● The problem: Write out, please, the lines from the beginning of the material to the line with "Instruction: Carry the", including both ends and nothing else.

● Data extract:
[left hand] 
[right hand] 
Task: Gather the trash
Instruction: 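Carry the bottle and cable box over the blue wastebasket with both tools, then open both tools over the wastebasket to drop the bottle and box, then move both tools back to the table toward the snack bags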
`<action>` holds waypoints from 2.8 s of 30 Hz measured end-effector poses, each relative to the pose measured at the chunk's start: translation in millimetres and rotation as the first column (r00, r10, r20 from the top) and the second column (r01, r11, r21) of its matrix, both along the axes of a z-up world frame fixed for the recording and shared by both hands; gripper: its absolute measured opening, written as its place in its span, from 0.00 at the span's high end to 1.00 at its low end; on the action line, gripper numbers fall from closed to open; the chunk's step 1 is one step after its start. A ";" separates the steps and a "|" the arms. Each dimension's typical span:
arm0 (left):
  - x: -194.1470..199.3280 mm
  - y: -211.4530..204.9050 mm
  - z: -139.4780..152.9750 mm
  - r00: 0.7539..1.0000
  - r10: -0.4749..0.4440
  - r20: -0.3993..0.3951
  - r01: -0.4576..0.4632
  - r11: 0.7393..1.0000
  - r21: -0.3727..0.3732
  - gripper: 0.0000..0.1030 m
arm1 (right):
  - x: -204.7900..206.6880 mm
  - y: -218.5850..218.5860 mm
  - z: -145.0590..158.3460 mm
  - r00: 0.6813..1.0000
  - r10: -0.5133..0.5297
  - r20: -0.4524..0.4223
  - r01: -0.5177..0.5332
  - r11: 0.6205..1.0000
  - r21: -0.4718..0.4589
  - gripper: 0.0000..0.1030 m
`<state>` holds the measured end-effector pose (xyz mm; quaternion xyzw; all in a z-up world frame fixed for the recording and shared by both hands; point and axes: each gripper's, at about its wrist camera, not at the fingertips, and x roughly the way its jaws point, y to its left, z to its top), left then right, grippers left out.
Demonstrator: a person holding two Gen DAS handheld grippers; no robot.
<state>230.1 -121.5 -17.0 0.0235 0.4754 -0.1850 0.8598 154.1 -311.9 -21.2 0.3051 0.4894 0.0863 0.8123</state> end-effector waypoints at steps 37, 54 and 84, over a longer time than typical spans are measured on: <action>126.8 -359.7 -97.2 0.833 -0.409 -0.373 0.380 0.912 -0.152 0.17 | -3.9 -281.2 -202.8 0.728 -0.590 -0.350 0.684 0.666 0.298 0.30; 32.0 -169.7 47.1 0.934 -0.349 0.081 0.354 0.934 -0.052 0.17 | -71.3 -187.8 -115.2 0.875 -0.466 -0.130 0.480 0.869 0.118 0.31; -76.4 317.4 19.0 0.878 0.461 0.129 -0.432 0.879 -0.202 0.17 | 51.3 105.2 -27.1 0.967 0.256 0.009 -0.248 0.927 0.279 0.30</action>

● Written answer:
[left hand] 
[right hand] 
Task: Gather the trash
Instruction: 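Carry the bottle and cable box over the blue wastebasket with both tools, then open both tools over the wastebasket to drop the bottle and box, then move both tools back to the table toward the snack bags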

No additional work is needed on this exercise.